March 08, 2014: Movie, music, marshmallows, free verse and a bonfire to keep your heart warm were the makings of PopSplat’s first community event, Urban Bonfire #1. Hosted at Bandra’s culture hub, The Hive, a collective of young and established performers across varied arts came together to share their performance and motion arts.

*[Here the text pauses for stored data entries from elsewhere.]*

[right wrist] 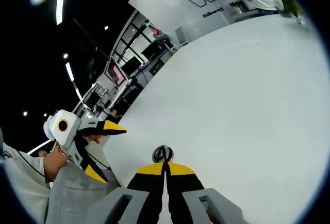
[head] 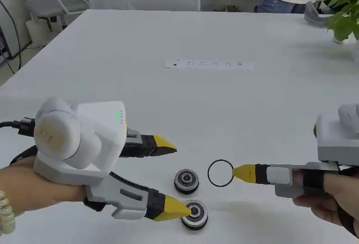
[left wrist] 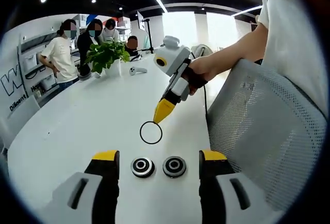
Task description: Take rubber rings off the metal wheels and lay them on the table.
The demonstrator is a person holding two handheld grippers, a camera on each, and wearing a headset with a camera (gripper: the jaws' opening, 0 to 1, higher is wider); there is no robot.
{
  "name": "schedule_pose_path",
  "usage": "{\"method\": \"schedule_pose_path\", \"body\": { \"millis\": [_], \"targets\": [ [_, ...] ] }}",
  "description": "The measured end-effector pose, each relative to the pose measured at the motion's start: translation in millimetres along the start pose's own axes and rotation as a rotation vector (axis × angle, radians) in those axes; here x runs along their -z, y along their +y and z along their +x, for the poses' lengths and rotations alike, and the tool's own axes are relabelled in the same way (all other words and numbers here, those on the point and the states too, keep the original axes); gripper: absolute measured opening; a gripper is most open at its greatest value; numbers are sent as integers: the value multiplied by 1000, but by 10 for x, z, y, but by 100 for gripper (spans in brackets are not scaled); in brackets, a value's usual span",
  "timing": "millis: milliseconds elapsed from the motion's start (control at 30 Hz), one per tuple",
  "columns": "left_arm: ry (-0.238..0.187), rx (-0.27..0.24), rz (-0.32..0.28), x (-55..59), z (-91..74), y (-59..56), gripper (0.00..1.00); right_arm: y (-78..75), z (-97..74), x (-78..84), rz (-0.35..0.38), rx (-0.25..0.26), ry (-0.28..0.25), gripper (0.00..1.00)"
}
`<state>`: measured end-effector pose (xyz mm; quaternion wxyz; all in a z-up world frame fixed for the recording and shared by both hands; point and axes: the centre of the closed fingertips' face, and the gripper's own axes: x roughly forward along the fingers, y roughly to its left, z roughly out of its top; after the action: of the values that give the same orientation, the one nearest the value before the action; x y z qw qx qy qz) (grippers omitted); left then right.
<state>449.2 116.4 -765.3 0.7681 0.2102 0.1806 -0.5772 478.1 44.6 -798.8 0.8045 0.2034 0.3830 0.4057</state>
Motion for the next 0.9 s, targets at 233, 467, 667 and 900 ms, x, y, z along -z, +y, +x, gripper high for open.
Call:
{"method": "schedule_pose_path", "body": {
  "millis": [233, 467, 667, 900],
  "targets": [
    [-4, -7, 35, -106, -126, 1, 67, 16, -23, -25, -4, -2, -11, 0],
    [-16, -67, 31, -155, -335, 92, 73, 23, -28, -35, -10, -4, -11, 0],
    [-19, -127, 16, -105, -535, 164, 80, 40, -33, -52, -10, -10, -15, 0],
    [-7, -176, -28, 41, -722, 159, 83, 61, -37, -70, -15, -15, -19, 0]
  ]
}}
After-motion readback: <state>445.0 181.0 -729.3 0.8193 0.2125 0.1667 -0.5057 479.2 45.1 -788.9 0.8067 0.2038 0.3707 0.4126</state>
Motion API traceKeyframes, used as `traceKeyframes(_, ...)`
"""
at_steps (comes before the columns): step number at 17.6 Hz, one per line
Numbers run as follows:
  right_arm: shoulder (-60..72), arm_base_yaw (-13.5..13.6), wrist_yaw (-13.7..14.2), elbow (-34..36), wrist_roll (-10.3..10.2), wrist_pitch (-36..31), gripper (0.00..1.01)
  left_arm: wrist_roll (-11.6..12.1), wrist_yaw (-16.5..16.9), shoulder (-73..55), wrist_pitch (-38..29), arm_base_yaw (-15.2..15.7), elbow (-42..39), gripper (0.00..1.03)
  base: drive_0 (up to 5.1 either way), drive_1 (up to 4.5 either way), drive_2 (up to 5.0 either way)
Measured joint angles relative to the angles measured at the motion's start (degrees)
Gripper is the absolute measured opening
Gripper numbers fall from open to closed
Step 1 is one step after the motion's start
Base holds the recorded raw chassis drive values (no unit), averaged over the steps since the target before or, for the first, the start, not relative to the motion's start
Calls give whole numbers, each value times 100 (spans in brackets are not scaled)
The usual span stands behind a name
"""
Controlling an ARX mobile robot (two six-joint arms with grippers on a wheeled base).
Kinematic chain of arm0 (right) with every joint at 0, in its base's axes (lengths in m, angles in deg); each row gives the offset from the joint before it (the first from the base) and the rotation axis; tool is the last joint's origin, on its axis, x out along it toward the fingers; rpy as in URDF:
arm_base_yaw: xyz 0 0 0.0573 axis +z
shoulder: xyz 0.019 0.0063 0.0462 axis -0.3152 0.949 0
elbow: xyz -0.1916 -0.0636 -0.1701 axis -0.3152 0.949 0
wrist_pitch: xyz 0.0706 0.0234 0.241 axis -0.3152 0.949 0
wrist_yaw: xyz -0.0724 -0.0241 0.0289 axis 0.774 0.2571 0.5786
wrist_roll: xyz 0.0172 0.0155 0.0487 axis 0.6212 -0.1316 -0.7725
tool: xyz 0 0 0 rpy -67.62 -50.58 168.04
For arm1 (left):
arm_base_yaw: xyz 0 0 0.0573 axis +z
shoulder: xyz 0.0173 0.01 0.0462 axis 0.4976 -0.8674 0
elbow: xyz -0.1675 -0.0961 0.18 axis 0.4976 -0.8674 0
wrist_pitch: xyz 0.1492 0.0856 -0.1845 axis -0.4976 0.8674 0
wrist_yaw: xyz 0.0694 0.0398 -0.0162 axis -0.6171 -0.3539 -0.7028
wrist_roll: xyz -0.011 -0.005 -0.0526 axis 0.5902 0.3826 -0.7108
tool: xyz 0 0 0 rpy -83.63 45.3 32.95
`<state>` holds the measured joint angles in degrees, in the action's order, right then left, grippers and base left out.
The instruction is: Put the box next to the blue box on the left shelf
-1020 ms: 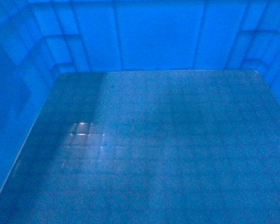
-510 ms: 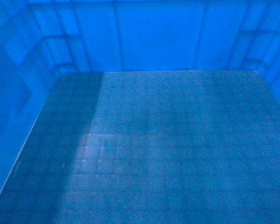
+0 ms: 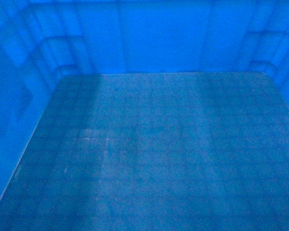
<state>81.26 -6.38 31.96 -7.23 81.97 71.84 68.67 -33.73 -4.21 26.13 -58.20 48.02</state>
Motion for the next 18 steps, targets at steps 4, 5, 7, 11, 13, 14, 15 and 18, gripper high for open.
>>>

The event started with the screening of filmmaker Rohan Sabharwal’s 50-minute documentary “Where The Heart Is.” The documentary chronicles the culturally rich yet modest Jewish community that has thrived for a millennium or more in Kerala, and yet today, to put it in the simplest of terms is on the brink of extinction. The feature itself presented a very informal, yet a very deep anthropological view of what the community has gone through decade after decade, being a cohesive community that not only assimilated into the traditions of this country, but never, ever forgot it’s original roots. The movie will soon be released online and DVDs will be available for free. There will be a donation option, proceeds from which will go towards the preservation of the community and, it’s arts and culture.
Around the bonfire, we were celebrating fluidity of emotion, in it’s raw, semi-rehearsed and unhinged nature. And we couldn’t have been more proud to see poets and musicians come together around the symbolic bonfire narrating their stories, provoking us to think with our hearts and heads in equal proportion and sway to hip-hop and gypsy jazz music. Poems ranged from odes to Parsis at a New Year’s Eve party ( Shagun Shah) to reminisces of fond moments with loved ones ( Narayani Syal Anand and Unaiza Merchant), to a very interesting take on the political change that the nation is constantly going through (Vineet Garg). Celebrated regulars at monthly Poetry On The Big Mic Alfred Lee, Aalap Davjekar, Tushar Mathew, Saurabh Jain and Nandram Aanand also shared their verses.
Marshmallows soon started roasting over the flames, and as the night went on, the poets amused and entertained, and a short break from the poetry led to a musical performance by the ADM Revival (Acoustic Dance Music Revival). The three-piece gypsy-jazz outfit underlined why it’s a good thing to have music around a bonfire- a minute into their set, the chilling audiences seem to be grooving, just the slightest bit to the music. Given the very European, and specifically Spanish feel that the music entailed, it was also a fitting sight to see more and more cameras coming out to click photos and videos.
Inspired by the poetry of the night, underground hip-hop stars of Enkore and Microphon3 spat free verse in rap and got into an impromptu rap cypher. Enkore spat in English and Microphon3 in Hindi. The kids from ADM Revival soon pitched in with their guitars and renowned slam artist Alfred Lee too joined the battle. Poetry in motion indeed. Lee’s sharp wit and clear delivery seemed to challenge the MCs to up his act. While Microphon3 performed rap as well as poetry, Enkore rather chose to stand up for the rap community. Quite obviously, the contest was a draw.
The night ended with ADM Revival playing a last bit of their set for about 15 more minutes, and were joined for another impromptu vocal jazz jam with painter and musician Cyriac Varghese. Since the entire event was about being a community appreciative of performing art in every sense and form of the term, without a doubt Urban Bonfire was an event that went pretty well, all the shortfalls included. PopSplat will light the fire soon.